* **Problem requirements**:
This exercise asks for every record to be output again exactly.

* **Exercise data**:
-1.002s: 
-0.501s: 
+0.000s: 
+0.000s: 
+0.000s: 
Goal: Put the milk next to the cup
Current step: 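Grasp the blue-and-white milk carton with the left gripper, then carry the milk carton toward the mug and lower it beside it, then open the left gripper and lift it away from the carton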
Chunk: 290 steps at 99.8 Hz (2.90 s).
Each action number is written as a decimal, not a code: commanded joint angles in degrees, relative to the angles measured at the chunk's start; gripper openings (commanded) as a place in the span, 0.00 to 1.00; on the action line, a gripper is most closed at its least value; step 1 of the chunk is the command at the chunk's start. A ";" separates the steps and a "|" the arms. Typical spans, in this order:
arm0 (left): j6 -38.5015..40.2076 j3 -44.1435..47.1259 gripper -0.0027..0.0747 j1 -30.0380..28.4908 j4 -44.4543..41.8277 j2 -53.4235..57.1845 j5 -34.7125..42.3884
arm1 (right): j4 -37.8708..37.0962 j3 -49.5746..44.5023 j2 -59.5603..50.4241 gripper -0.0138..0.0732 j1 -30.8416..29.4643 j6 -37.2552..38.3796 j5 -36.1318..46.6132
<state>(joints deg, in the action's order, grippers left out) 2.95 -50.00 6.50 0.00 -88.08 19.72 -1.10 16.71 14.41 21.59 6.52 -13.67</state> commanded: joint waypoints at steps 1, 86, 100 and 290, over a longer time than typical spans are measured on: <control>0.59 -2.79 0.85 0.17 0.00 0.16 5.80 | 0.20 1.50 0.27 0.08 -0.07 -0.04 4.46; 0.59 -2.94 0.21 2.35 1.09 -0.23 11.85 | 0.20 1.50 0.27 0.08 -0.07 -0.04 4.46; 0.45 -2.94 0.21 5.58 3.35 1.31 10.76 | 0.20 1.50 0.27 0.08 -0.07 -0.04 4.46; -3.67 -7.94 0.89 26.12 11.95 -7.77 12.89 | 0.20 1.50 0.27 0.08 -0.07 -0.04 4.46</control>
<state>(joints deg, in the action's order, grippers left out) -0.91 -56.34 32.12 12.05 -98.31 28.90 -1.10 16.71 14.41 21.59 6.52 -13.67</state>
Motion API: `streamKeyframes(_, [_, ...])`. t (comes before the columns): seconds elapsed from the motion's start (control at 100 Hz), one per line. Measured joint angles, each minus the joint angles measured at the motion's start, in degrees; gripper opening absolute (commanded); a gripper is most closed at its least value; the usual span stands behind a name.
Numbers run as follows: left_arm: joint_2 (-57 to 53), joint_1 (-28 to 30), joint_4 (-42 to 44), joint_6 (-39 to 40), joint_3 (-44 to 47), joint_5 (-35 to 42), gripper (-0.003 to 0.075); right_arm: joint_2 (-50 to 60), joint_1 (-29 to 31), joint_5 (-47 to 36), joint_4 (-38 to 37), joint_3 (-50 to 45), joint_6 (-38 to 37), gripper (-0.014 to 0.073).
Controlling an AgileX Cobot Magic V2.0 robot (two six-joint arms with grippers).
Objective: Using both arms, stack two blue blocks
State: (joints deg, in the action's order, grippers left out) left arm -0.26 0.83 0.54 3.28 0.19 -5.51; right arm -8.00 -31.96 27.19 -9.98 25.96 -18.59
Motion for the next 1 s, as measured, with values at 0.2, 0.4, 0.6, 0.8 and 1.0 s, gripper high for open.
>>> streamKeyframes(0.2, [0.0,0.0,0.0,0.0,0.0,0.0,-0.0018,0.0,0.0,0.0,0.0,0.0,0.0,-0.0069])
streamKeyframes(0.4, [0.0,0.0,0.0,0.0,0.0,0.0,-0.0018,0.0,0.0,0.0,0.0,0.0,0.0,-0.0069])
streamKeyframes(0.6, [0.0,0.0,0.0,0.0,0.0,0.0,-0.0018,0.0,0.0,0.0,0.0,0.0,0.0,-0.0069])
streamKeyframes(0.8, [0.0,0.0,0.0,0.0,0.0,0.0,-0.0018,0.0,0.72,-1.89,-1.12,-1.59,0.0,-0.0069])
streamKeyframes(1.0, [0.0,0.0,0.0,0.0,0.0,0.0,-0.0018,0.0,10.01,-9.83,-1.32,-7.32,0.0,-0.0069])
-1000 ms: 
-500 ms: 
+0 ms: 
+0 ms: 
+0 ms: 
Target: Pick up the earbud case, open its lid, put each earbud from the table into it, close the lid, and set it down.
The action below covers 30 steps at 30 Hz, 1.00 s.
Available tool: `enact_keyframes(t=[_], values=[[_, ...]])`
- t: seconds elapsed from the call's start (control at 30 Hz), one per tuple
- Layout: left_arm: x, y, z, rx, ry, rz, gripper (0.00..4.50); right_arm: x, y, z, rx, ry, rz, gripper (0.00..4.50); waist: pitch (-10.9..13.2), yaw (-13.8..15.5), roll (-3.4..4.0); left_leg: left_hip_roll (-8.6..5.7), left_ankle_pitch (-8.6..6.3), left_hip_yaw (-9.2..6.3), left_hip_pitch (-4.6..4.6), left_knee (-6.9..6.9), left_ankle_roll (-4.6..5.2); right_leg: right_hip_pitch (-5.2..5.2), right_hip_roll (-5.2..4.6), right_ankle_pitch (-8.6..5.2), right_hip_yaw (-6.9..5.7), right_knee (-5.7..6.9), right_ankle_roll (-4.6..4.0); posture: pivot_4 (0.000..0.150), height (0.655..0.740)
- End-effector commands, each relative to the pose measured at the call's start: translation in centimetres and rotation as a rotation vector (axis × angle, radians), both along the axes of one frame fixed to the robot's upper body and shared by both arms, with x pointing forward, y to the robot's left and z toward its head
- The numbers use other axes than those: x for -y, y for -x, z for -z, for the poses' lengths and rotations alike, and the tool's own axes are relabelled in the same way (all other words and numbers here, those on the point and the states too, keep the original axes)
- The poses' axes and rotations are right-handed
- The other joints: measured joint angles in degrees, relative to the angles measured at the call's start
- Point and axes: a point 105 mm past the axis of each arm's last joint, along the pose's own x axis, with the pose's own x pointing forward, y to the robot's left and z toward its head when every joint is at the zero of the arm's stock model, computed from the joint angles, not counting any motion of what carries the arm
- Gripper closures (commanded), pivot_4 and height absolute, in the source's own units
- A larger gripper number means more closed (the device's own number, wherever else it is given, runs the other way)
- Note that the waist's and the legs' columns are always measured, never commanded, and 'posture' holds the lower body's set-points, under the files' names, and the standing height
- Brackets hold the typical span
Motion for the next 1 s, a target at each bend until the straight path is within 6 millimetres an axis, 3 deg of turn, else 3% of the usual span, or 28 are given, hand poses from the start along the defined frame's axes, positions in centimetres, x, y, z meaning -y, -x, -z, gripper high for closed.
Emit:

* **Task answer**:
-1.002s: 
-0.501s: 
+0.000s: 
+0.000s: 
+0.000s: 
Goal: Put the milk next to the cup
Current step: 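Grasp the blue-and-white milk carton with the left gripper, then carry the milk carton toward the mug and lower it beside it, then open the left gripper and lift it away from the carton
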Chunk: 290 steps at 99.8 Hz (2.90 s).
Each action number is written as a decimal, not a code: commanded joint angles in degrees, relative to the angles measured at the chunk's start; gripper openings (commanded) as a place in the span, 0.00 to 1.00; on the action line, a gripper is most closed at its least value; step 1 of the chunk is the command at the chunk's start. A ";" separates the steps and a "|" the arms. Typical spans, in this order:
arm0 (left): j6 -38.5015..40.2076 j3 -44.1435..47.1259 gripper -0.0027..0.0747 j1 -30.0380..28.4908 j4 -44.4543..41.8277 j2 -53.4235..57.1845 j5 -34.7125..42.3884
arm1 (right): j4 -37.8708..37.0962 j3 -49.5746..44.5023 j2 -59.5603..50.4241 gripper -0.0138..0.0732 j1 -30.8416..29.4643 j6 -37.2552..38.3796 j5 -36.1318..46.6132
<state>(joints deg, in the action's order, grippers left out) 2.95 -50.00 6.50 0.00 -88.08 19.72 -1.10 16.71 14.41 21.59 6.52 -13.67</state> commanded: joint waypoints at steps 1, 86, 100 and 290, over a longer time than typical spans are measured on: <control>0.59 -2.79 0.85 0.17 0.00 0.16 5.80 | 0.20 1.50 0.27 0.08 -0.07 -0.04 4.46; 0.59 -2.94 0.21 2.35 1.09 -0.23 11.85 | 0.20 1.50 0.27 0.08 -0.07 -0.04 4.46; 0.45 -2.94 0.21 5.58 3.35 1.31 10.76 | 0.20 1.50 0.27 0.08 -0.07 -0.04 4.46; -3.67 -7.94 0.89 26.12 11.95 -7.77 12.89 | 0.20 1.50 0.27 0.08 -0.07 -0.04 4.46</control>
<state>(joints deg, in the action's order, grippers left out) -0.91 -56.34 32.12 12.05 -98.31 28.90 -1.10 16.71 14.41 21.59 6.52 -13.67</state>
Motion API: `streamKeyframes(_, [_, ...])`. t (comes before the columns): seconds elapsed from the motion's start (control at 100 Hz), one per line. Measured joint angles, each minus the joint angles measured at the motion's start, in degrees; gripper opening absolute (commanded); a gripper is most closed at its least value; the usual span stands behind a name.
Numbers run as follows: left_arm: joint_2 (-57 to 53), joint_1 (-28 to 30), joint_4 (-42 to 44), joint_6 (-39 to 40), joint_3 (-44 to 47), joint_5 (-35 to 42), gripper (-0.003 to 0.075); right_arm: joint_2 (-50 to 60), joint_1 (-29 to 31), joint_5 (-47 to 36), joint_4 (-38 to 37), joint_3 (-50 to 45), joint_6 (-38 to 37), gripper (-0.014 to 0.073).
Controlling an AgileX Cobot Magic V2.0 robot (two six-joint arms with grippers).
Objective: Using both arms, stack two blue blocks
State: (joints deg, in the action's order, grippers left out) left arm -0.26 0.83 0.54 3.28 0.19 -5.51; right arm -8.00 -31.96 27.19 -9.98 25.96 -18.59
Motion for the next 1 s, as measured, with values at 0.2, 0.4, 0.6, 0.8 and 1.0 s, gripper high for open.
>>> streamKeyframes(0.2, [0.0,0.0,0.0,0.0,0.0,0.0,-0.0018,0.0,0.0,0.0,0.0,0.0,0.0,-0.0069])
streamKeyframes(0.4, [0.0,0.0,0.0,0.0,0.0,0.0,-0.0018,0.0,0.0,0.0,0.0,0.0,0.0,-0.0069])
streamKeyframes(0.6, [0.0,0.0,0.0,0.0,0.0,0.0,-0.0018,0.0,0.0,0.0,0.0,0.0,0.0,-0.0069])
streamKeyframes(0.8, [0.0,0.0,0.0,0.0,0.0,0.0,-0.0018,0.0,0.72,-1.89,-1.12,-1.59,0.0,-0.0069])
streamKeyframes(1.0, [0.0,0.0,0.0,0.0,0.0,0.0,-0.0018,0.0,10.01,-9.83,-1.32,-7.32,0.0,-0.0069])
-1000 ms: 
-500 ms: 
+0 ms: 
+0 ms: 
+0 ms: 
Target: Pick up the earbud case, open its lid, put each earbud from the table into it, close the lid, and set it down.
The action below covers 30 steps at 30 Hz, 1.00 s.
Available tool: `enact_keyframes(t=[_], values=[[_, ...]])`
- t: seconds elapsed from the call's start (control at 30 Hz), one per tuple
- Layout: left_arm: x, y, z, rx, ry, rz, gripper (0.00..4.50); right_arm: x, y, z, rx, ry, rz, gripper (0.00..4.50); waist: pitch (-10.9..13.2), yaw (-13.8..15.5), roll (-3.4..4.0); left_leg: left_hip_roll (-8.6..5.7), left_ankle_pitch (-8.6..6.3), left_hip_yaw (-9.2..6.3), left_hip_pitch (-4.6..4.6), left_knee (-6.9..6.9), left_ankle_roll (-4.6..5.2); right_leg: right_hip_pitch (-5.2..5.2), right_hip_roll (-5.2..4.6), right_ankle_pitch (-8.6..5.2), right_hip_yaw (-6.9..5.7), right_knee (-5.7..6.9), right_ankle_roll (-4.6..4.0); posture: pivot_4 (0.000..0.150), height (0.655..0.740)
- End-effector commands, each relative to the pose measured at the call's start: translation in centimetres and rotation as a rotation vector (axis × angle, radians), both along the axes of one frame fixed to the robot's upper body and shared by both arms, with x pointing forward, y to the robot's left and z toward its head
- The numbers use other axes than those: x for -y, y for -x, z for -z, for the poses' lengths and rotations alike, and the tool's own axes are relabelled in the same way (all other words and numbers here, those on the point and the states too, keep the original axes)
- The poses' axes and rotations are right-handed
- The other joints: measured joint angles in degrees, relative to the angles measured at the call's start
- Point and axes: a point 105 mm past the axis of each arm's last joint, along the pose's own x axis, with the pose's own x pointing forward, y to the robot's left and z toward its head when every joint is at the zero of the arm's stock model, computed from the joint angles, not counting any motion of what carries the arm
- Gripper closures (commanded), pivot_4 and height absolute, in the source's own units
- A larger gripper number means more closed (the device's own number, wherever else it is given, runs the other way)
- Note that the waist's and the legs' columns are always measured, never commanded, and 'posture' holds the lower body's set-points, under the files' names, and the standing height
- Brackets hold the typical span
Motion for the next 1 s, a target at each bend until the straight path is within 6 millimetres an axis, 3 deg of turn, else 3% of the usual span, or 28 are given, hand poses from the start along the defined frame's axes, positions in centimetres, x, y, z meaning -y, -x, -z, gripper high for closed.
Emit:

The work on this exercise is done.